Fabio S. 12/02/2011 20:06
O que tem que se enfatizar, entretanto, é que os trabalhos são sobre Medicina Ocidental, então os trabalhos feitos precisam obrigatoriamente avaliar pacientes com enxaqueca — o que pode acontecer, utilizando-se critérios diagnósticos da MTC é a inclusão de outros tipos de dor de cabeça (cefaleia tipo tensional, cefaleia em salvas, hemicrania paroxística crônica, entre outras).
Infelizmente poucos neurologistas se interessam pela área de Acupuntura, e muitos dos trabalhos não são coordenados por neurologistas, então vários desses trabalhos apresentam falhas diversas de metodologia (critérios de inclusão, controle inadequado, etc). E os trabalhos chineses, neste aspecto, costumam ser os piores.
Mas me interessa analisar o seu poster, mande um link se puder.

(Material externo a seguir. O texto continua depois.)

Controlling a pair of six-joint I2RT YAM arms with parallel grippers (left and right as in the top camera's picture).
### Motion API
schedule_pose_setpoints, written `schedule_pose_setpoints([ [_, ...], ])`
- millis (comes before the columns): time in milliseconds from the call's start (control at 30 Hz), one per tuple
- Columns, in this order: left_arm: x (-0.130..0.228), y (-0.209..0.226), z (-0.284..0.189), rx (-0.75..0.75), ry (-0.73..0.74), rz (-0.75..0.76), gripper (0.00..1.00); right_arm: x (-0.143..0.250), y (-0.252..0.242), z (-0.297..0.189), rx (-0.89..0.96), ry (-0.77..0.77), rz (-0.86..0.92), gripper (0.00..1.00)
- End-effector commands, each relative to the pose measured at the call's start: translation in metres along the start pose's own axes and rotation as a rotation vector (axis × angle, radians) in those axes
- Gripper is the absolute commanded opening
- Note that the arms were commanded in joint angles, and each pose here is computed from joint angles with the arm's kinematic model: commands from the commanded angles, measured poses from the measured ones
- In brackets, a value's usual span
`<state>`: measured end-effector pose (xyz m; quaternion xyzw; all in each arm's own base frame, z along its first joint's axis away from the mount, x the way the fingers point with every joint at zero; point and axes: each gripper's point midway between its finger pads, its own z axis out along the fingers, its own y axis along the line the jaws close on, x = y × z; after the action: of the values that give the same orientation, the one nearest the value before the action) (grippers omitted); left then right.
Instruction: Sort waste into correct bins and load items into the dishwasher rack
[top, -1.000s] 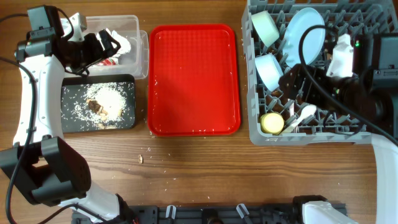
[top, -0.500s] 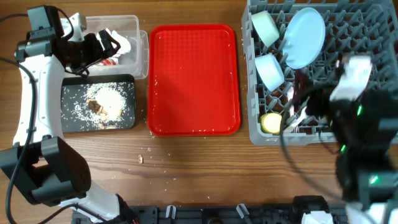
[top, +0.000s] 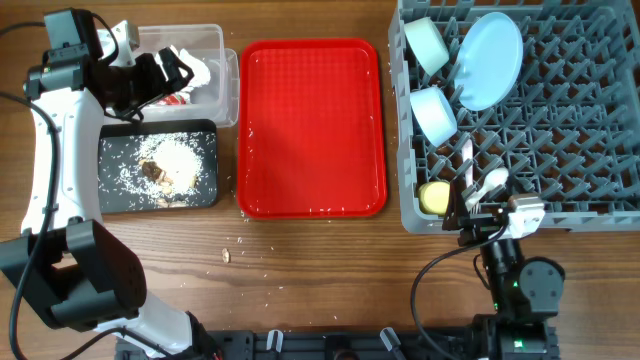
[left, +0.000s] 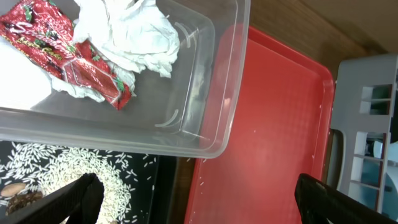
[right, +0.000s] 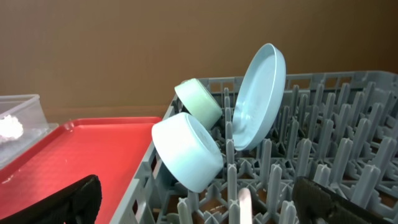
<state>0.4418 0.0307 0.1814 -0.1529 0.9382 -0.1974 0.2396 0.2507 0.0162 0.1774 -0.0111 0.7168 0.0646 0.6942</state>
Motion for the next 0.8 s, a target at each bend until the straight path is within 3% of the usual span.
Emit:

Rodrigo Ito, The Chinahealer 13/02/2011 00:14
É possível subdividir os pacientes com enxaqueca em grupos distintos de síndromes, e trata-los com protocolos fixos de acordo com a síndrome. Minha opinião é que a eficácia da acupuntura deve ser comprovada utilizando-a no contexto da medicina chinesa, para isso não é necessário abandonar a enxaqueca e criar outra categoria. É possível combinar os diagnósticos da medicina chinesa e ocidental.

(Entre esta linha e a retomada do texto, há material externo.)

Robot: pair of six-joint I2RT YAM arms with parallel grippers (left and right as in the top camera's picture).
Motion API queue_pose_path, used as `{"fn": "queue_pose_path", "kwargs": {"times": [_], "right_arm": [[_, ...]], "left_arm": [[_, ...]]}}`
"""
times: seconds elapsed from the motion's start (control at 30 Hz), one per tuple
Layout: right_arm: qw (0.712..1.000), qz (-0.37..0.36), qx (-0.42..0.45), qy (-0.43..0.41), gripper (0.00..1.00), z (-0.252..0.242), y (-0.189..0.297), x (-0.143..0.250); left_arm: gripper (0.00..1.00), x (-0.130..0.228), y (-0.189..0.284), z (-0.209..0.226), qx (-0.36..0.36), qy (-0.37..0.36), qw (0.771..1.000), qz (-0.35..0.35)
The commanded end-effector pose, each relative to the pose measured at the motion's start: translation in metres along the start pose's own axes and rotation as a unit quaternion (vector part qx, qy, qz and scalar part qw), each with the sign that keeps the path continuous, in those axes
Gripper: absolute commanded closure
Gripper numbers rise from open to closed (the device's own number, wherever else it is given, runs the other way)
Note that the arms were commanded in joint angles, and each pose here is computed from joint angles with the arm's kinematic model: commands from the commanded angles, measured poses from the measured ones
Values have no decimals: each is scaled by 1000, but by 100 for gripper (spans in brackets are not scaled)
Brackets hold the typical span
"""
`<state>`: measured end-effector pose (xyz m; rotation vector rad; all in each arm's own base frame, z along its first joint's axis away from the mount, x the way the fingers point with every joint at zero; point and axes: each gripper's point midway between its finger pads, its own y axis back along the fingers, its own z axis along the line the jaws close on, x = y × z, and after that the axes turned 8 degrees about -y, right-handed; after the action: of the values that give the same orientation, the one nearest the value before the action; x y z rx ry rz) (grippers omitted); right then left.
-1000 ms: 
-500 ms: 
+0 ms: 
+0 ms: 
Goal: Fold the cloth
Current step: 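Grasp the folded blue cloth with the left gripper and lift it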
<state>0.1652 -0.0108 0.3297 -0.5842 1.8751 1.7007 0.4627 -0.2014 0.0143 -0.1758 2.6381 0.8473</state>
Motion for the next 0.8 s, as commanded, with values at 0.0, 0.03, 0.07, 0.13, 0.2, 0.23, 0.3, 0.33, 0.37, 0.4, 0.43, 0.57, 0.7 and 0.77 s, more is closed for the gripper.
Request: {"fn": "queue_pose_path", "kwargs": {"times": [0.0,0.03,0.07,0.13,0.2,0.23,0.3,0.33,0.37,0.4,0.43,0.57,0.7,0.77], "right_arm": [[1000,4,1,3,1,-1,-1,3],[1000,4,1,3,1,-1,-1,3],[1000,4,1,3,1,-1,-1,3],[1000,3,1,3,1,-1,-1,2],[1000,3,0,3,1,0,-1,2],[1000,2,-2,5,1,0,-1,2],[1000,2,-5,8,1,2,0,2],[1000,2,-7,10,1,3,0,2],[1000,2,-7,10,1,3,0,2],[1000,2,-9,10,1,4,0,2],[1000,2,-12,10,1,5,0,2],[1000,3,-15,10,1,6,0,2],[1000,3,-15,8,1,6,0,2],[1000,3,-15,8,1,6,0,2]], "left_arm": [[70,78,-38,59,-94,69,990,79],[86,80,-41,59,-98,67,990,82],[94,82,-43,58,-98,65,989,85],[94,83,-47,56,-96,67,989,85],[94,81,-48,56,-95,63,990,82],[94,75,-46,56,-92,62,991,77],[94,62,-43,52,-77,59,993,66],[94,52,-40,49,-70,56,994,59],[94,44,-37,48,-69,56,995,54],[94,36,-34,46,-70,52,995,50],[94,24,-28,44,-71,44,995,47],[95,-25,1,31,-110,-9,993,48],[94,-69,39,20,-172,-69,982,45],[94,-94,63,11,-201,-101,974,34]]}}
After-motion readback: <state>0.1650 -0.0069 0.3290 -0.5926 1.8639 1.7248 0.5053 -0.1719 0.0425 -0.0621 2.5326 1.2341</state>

Eu comparei 2 metodologias aplicadas em pesquisas feitas no Ocidente, justamente pela falta de confiabilidade das pesquisas feitas na China.
O link está aqui http://www.scribd.com/doc/48717377/Eficacia-da-Acupuntura-no-Tratamento-da-Enxaqueca-utilizando-o-contexto-da-Medicina-Tradicional-Chinesa
Bibliografia:
ICHD-3 – The International Classification of Headache Disorders, 3rd edition. Acessado em junho de 2020.
Goadsby, Peter J.; Holland, Philip R.; Martins-Oliveira, Margarida; Hoffmann, Jan; Schankin, Christoph; Akerman, Simon. Pathophysiology of migraine: a disorder of sensory processing. Physiol Rev. 2017;97:553–622.
Sutherland, H.G.; Albury, C.L.; Griffiths, L.R. Advances in genetics of migraine. J Headache Pain. 2019;20(72).